Along those lines, you might benefit from emphasising the peak memory discrepency more. From my experience at LinkedIn (a very typical large, micro-services, Java server stack) peak memory usage is by far the dominanting factor in both capital costs and energy usage (DRAM is a lot more power-hungry than people think). Languages like Java require huge amounts of RAM in order to be performant [in non-trivial workloads], which is out of whack with the actual shape of hardware, so you end up maxing out the physical RAM capacity of every server and still using only a tiny fraction of its CPU capacity.

Contrast that with e.g. Google where core infrastructure is mostly in C++, so you need an order of magnitude fewer machines to serve the same workload. Given that most servers use a huge amount of power just to sit there idle¹, and thanks to Turbo Boost and its ilk even the slightest workload rockets CPU power usage up to TDP limits anyway, just think about how much is being wasted by having ten times as many servers as necessary.

It may well be one of the greatest failures of Computer Science that it's taught generations of people to obsess over CPU usage and basically ignore RAM usage.

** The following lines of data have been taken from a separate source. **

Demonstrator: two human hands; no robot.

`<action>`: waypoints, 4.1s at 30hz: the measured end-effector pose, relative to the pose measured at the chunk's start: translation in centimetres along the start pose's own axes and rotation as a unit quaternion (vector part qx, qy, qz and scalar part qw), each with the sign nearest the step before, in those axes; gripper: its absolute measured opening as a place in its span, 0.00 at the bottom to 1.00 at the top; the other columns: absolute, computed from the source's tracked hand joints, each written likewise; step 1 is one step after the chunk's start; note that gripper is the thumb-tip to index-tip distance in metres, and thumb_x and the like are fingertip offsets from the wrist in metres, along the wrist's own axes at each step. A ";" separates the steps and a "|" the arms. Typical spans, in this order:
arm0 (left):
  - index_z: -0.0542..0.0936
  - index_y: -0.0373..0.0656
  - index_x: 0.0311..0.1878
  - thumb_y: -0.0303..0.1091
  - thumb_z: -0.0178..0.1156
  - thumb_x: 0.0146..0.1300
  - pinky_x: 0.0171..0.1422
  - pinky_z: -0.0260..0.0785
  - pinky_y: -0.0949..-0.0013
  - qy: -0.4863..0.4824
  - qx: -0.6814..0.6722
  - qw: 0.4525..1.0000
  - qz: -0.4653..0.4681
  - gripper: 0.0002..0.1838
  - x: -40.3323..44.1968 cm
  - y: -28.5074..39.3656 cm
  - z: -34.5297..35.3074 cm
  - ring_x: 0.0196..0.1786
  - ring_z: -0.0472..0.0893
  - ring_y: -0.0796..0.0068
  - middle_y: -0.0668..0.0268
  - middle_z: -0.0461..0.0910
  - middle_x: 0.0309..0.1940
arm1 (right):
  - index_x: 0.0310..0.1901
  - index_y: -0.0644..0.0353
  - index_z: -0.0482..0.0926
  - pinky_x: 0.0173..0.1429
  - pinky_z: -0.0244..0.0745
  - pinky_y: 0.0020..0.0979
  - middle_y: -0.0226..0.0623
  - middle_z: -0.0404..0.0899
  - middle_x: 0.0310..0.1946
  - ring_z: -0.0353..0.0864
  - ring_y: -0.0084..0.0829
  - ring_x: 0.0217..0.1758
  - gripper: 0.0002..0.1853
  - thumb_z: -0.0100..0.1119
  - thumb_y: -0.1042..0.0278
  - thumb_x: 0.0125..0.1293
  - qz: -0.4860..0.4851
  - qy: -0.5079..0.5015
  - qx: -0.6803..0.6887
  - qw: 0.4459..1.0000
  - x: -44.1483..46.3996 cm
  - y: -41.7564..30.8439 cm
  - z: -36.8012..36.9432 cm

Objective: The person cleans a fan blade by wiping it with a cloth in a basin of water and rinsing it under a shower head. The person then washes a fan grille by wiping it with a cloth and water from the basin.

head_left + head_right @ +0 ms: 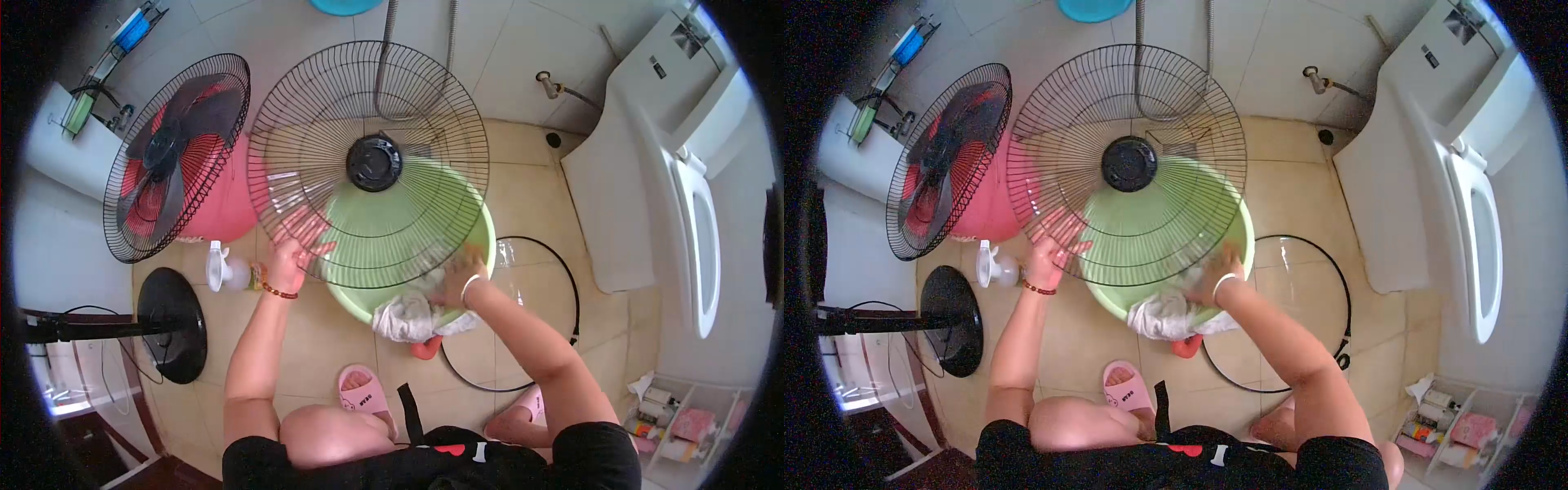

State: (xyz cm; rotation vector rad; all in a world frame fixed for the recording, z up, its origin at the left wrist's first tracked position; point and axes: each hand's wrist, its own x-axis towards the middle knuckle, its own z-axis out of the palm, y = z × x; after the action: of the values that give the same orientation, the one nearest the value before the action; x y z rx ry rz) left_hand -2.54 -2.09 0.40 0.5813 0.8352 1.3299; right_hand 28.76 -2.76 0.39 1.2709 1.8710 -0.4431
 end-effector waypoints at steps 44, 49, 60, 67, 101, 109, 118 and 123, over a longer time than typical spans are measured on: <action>0.61 0.42 0.59 0.11 0.41 0.47 0.48 0.76 0.54 0.068 -0.110 0.976 -0.178 0.32 0.9 -10.7 7.2 0.56 0.74 0.58 0.55 0.68 0.57 | 0.47 0.57 0.69 0.40 0.72 0.46 0.51 0.70 0.38 0.73 0.48 0.41 0.15 0.52 0.66 0.57 0.146 0.498 0.218 0.827 4.1 1.6 0.5; 0.65 0.41 0.58 0.16 0.43 0.50 0.43 0.76 0.62 0.075 -0.052 0.977 -0.195 0.28 1.6 -10.7 6.3 0.48 0.77 0.66 0.56 0.73 0.52 | 0.51 0.54 0.67 0.30 0.75 0.47 0.50 0.72 0.40 0.78 0.49 0.32 0.20 0.55 0.66 0.55 -0.063 0.427 0.253 0.866 2.2 -4.7 -0.6; 0.63 0.41 0.58 0.17 0.42 0.64 0.51 0.76 0.55 0.116 -0.101 0.971 -0.182 0.19 1.1 -10.7 8.3 0.53 0.76 0.60 0.53 0.72 0.54 | 0.50 0.62 0.65 0.34 0.76 0.46 0.50 0.78 0.32 0.80 0.49 0.32 0.19 0.52 0.64 0.58 0.226 0.351 0.196 0.887 0.8 7.1 2.1; 0.64 0.45 0.56 0.19 0.41 0.67 0.43 0.78 0.57 0.127 -0.047 0.970 -0.203 0.16 0.7 -10.5 8.6 0.47 0.80 0.61 0.54 0.76 0.49 | 0.44 0.60 0.65 0.32 0.74 0.48 0.51 0.77 0.27 0.79 0.50 0.28 0.15 0.51 0.64 0.58 -0.024 0.405 0.135 0.904 2.2 1.9 -5.7; 0.67 0.37 0.55 0.20 0.47 0.64 0.41 0.77 0.61 0.157 -0.011 0.976 -0.148 0.15 1.1 -12.1 7.9 0.43 0.80 0.66 0.58 0.76 0.45 | 0.61 0.56 0.65 0.35 0.75 0.46 0.39 0.79 0.44 0.82 0.41 0.33 0.26 0.47 0.69 0.57 -0.131 0.311 0.007 0.941 -1.8 0.3 -0.4; 0.63 0.42 0.55 0.24 0.43 0.68 0.39 0.77 0.61 0.110 -0.028 0.982 -0.152 0.13 0.9 -11.0 8.2 0.43 0.80 0.62 0.55 0.74 0.48 | 0.56 0.68 0.65 0.45 0.77 0.38 0.48 0.79 0.42 0.82 0.41 0.41 0.23 0.50 0.66 0.60 0.314 0.270 0.136 0.900 -3.5 11.8 -2.6; 0.66 0.39 0.55 0.25 0.45 0.67 0.41 0.79 0.58 0.142 -0.002 0.990 -0.005 0.13 3.4 -7.9 6.8 0.44 0.81 0.60 0.55 0.74 0.44 | 0.50 0.64 0.67 0.29 0.75 0.44 0.48 0.78 0.26 0.80 0.46 0.25 0.20 0.50 0.70 0.55 0.004 0.372 0.207 0.905 2.7 -3.4 -0.9; 0.67 0.34 0.56 0.25 0.47 0.67 0.46 0.78 0.60 0.064 0.065 0.982 0.164 0.14 3.8 -2.0 6.5 0.46 0.80 0.61 0.55 0.75 0.46 | 0.49 0.56 0.73 0.36 0.75 0.38 0.42 0.80 0.31 0.81 0.43 0.32 0.18 0.53 0.70 0.54 -0.275 0.291 0.350 0.847 -3.8 -2.4 -1.7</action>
State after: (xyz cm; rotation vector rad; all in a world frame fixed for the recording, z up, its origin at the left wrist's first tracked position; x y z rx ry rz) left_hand 3.96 1.90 2.00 0.7654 0.9656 1.6351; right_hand 26.55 -4.99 4.05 1.3940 2.7594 -1.2498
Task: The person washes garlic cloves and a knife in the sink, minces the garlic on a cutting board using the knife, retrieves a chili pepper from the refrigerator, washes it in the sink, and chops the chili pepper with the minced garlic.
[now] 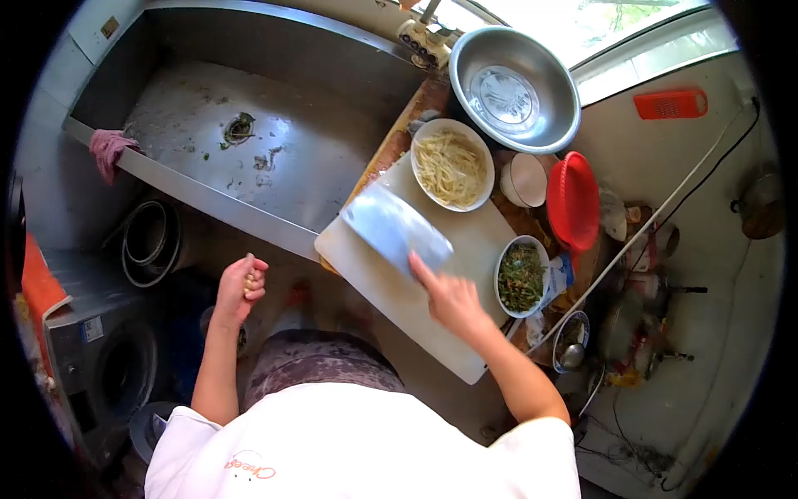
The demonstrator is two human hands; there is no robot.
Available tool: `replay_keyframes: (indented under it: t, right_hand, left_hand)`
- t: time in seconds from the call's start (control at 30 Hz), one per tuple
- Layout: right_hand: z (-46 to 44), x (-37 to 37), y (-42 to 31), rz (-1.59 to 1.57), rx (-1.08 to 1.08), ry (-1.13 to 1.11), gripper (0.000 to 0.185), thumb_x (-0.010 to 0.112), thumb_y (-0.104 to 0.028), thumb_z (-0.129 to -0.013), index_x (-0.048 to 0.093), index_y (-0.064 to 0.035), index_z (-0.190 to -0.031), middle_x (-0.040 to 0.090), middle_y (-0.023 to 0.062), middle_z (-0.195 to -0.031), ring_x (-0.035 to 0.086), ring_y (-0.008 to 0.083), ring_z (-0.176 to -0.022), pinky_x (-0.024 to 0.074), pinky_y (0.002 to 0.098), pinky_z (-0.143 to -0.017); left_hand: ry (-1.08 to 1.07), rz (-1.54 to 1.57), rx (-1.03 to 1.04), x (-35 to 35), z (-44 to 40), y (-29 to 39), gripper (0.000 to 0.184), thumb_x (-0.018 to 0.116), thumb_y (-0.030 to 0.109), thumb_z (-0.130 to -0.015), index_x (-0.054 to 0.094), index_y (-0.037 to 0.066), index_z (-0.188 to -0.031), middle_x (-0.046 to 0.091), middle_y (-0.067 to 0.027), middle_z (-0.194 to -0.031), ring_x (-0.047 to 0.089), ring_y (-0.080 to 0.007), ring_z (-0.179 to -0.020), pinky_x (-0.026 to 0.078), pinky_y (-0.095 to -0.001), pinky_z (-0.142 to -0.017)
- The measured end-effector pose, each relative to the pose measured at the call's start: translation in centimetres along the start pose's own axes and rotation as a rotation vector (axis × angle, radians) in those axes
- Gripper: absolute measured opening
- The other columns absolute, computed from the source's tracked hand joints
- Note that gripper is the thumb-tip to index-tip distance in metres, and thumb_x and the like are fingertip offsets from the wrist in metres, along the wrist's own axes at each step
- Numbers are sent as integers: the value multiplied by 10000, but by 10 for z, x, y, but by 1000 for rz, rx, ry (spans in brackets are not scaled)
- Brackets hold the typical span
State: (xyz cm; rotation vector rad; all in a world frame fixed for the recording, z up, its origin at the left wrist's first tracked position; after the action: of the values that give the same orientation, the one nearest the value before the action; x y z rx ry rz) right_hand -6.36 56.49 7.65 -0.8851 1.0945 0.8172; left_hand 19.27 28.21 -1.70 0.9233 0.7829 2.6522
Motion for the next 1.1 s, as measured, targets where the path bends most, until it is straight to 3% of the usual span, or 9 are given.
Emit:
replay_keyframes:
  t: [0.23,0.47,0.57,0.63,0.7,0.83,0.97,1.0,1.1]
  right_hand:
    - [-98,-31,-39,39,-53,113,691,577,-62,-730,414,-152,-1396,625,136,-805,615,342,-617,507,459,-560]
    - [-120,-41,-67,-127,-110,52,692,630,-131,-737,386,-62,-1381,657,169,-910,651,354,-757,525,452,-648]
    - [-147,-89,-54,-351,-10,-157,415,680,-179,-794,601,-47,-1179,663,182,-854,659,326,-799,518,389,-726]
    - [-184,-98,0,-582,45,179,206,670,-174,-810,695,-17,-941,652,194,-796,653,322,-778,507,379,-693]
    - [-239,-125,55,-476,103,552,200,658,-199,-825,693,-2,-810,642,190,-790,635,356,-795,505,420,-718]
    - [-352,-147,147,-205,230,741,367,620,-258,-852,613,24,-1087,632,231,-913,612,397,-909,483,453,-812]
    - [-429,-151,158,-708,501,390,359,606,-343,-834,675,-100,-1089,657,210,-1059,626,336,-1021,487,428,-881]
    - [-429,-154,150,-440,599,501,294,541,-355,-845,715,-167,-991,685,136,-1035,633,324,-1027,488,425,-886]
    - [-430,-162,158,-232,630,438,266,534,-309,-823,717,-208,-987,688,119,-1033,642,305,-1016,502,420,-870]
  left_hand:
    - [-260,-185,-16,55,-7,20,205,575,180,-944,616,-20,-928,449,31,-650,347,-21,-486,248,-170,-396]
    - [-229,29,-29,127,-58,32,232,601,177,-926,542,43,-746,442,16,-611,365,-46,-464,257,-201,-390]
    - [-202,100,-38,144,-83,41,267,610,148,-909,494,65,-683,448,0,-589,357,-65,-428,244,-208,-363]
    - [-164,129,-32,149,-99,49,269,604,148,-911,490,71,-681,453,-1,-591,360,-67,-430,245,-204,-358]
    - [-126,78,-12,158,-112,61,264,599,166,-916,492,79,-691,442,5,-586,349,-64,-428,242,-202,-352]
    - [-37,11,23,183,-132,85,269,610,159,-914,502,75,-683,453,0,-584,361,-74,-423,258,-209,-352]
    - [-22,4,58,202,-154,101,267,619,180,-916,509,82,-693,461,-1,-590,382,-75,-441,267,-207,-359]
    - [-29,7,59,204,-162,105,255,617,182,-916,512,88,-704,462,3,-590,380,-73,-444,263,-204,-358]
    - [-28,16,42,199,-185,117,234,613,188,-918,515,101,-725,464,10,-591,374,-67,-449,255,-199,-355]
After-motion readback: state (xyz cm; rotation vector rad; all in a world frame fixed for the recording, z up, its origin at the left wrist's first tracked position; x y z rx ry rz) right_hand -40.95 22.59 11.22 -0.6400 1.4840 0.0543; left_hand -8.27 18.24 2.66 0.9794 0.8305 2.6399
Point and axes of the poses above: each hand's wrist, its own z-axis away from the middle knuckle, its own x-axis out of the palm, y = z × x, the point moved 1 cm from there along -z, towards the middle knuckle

¹ Not because they have to, but because of a combination of ignorance and dubious aspirational beliefs. Hardware designers like to think that their products are used super heavily, running some incredibly optimised, massively parallel nuclear physics calculations or whatever. They try very hard to ignore the sad reality that most of their products spend most of their lives basically idle. So they choose various trade-offs and designs that prioritise largely-hypothetical high loads, at the expense of real loads. Even when their biggest and most important customers go to great lengths to reverse those decisions and publicly show how bad they were.